Hipermart emerged in the 80s, when the brothers Francisco and Armando Martín Borque (at that time the owners of Soriana) had serious differences that led them to separate business, so Don Armando continued to lead Soriana with the right "Tiendas de Descuento del Nazas" (Sorimex), while Mr. Francisco Martín Borque traveled to the city of Monterrey, Nuevo León, Mexico to later create the Hipermart store chain, which had the name "Tiendas de Descuento Sultana " (Organización Soriana), establishing its first commercial and corporate center on Blvd. Independencia in the city of Torreón.
As a consequence of said business separation, in 1989 the first Hipermart stores were opened in Monterrey (San Pedro and Cumbres, which the latter is today the main headquarters and fiscal domicile of Organización Soriana), as well as a branch in Ciudad Juárez, Chihuahua (San Lorenzo).

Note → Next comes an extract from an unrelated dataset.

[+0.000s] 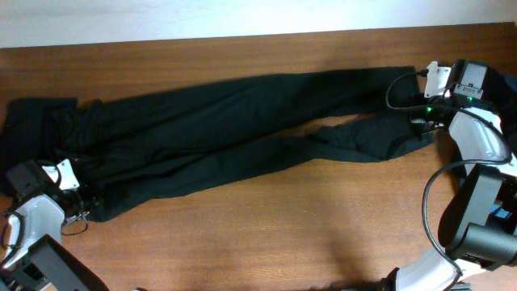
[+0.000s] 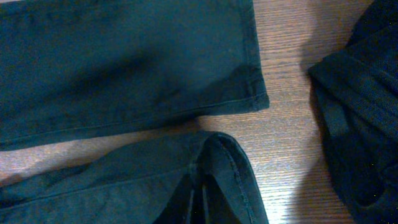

As a consequence of said business separation, in 1989 the first Hipermart stores were opened in Monterrey (San Pedro and Cumbres, which the latter is today the main headquarters and fiscal domicile of Organización Soriana), as well as a branch in Ciudad Juárez, Chihuahua (San Lorenzo) in September of the same year.
Subsequently, and until its definitive disappearance in 1995, the chain began to open hypermarkets in various cities in the North of the country, such as Torreón (Independencia and Oriente), Chihuahua (Tecnológico), Ciudad Juárez (Henequén & López Mateos) and Monterrey (Santa María).

In 1994, the Martin Borque brothers joined forces again and merged both chains, leaving the company name as "Centros Comerciales Soriana", and as it is now called "Tiendas Soriana".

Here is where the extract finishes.